Qualche volta il colloquio con la famiglia va bene, ma quante volte va male! Non raramente il genitore si irrigidisce, tende a negare o a relativizzare, “ma no, sarà stanco! … è perché studia poco, adesso lo sistemo io!… è disturbato da alcuni compagni..”. Altre volte, si assiste a esplosioni di rabbia, a minacce di querela, perché ad essere incapaci sono gli insegnanti, “il bambino è intelligentissimo e farà ingegneria come il suo papà!”. E a pagare cara la situazione è il bambino stesso. Questo perché senza il consenso del genitore per noi, a scuola, è difficile aiutare il ragazzo. Possiamo, nel limite del possibile, avere un occhio di riguardo, ma senza una certificazione redatta da chi è competente in materia (per la quale serve il consenso della famiglia), possiamo fare poco.

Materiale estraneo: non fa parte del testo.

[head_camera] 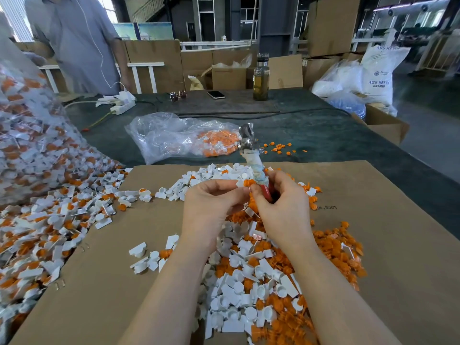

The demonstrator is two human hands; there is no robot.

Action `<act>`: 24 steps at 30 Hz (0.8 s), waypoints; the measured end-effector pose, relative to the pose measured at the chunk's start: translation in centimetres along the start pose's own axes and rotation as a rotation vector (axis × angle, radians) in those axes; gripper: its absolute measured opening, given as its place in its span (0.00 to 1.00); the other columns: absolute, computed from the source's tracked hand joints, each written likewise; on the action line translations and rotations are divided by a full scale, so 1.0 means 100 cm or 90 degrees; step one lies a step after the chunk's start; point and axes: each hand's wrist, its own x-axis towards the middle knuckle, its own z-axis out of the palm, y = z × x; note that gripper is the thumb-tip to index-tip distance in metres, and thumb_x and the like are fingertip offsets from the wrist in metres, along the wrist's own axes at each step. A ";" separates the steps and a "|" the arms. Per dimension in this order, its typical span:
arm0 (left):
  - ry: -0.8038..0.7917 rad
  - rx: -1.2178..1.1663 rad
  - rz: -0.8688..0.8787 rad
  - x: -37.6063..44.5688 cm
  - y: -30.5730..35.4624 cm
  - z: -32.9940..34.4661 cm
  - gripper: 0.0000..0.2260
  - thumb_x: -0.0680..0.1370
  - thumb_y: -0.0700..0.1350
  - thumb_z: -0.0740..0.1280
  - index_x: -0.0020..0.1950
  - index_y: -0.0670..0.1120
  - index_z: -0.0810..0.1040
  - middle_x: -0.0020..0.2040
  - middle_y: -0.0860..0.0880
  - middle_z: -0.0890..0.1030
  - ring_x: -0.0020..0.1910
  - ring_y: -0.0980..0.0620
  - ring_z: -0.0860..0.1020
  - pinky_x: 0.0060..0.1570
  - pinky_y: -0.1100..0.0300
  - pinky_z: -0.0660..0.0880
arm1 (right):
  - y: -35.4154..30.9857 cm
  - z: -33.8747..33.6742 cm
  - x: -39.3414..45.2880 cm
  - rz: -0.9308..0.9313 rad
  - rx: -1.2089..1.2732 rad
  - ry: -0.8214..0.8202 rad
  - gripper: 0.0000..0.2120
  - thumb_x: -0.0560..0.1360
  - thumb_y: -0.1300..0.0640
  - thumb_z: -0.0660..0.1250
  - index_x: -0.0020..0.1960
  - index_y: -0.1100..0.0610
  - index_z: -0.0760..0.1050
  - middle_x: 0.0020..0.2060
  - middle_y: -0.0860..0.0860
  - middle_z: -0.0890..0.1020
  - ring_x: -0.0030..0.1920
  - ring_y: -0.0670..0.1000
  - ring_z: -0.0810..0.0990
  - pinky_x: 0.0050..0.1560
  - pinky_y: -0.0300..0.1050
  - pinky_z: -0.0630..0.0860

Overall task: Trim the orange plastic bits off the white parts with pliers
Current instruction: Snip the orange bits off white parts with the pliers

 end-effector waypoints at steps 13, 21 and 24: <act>0.022 0.164 0.087 -0.003 0.001 0.003 0.04 0.70 0.42 0.79 0.42 0.47 0.86 0.37 0.49 0.86 0.36 0.54 0.83 0.38 0.64 0.80 | 0.001 -0.001 0.000 -0.039 -0.077 0.022 0.07 0.74 0.55 0.70 0.47 0.48 0.73 0.36 0.37 0.77 0.46 0.34 0.77 0.40 0.25 0.73; 0.019 0.190 0.096 -0.004 0.003 0.002 0.07 0.70 0.38 0.78 0.39 0.50 0.85 0.35 0.51 0.86 0.37 0.53 0.84 0.40 0.63 0.81 | 0.001 -0.001 0.001 -0.038 -0.093 0.010 0.08 0.73 0.57 0.71 0.45 0.47 0.73 0.34 0.37 0.76 0.43 0.33 0.77 0.38 0.24 0.70; 0.015 0.201 0.100 -0.003 0.003 0.002 0.07 0.70 0.38 0.78 0.39 0.50 0.85 0.35 0.51 0.86 0.37 0.52 0.84 0.39 0.64 0.81 | 0.001 -0.001 0.000 -0.037 -0.097 0.010 0.09 0.73 0.57 0.72 0.44 0.47 0.73 0.33 0.38 0.76 0.42 0.34 0.77 0.38 0.25 0.71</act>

Ad esempio, non possiamo sottoporre al ragazzo prove scritte adeguate alle sue possibilità e siamo costretti ad assegnargli esercizi che non è in grado di affrontare, così che il voto sarà gravemente insufficiente, a casa verrà punito “perché non studia!” e con questa situazione lascio immaginare lo stato psicofisico del bambino che, oltre a non capire le diverse materie, non capisce nemmeno perché viene punito nonostante ce la metta tutta.

Cari genitori. E se lavorassimo insieme? Per il bene dei ragazzi

Ora, cari genitori, cerchiamo di lavorare insieme. La posta in gioco è alta, perché è il bene dei vostri figli! Non è facile per nessuno accettare delle fatiche nei figli, prendere coscienza che ci sono dei problemi, che servirà aiuto, che si dovranno stilare piani personalizzati e forse, in alcuni casi, sarà necessario un insegnante di sostegno o un assistente educatore.

A volte, forse sbagliando un po’, si è partiti da aspettative preconfezionate, decidendo già al momento della venuta alla luce del piccolo le caratteristiche che avrebbe dovuto avere. “Sarà bellissimo, bravissimo e intelligentissimo”: e se non sarà proprio così? Se farà fatica nell’apprendere e non potrà fare la carriera accademica come il genitore? Sarà forse una colpa?

Cari genitori, anche noi insegnanti, come voi, vogliamo il meglio per i vostri ragazzi. L’ultima cosa che vogliamo è sottoporli ad umiliazioni e men che meno, secondo un’espressione che ho sentito più volte nelle contestazioni alla scuola, “tarpare le ali” ad alcuno. Al contrario, vogliamo che il loro volo nella vita sia splendido, ma adeguato a quanto possono fare, per non cadere e farsi male.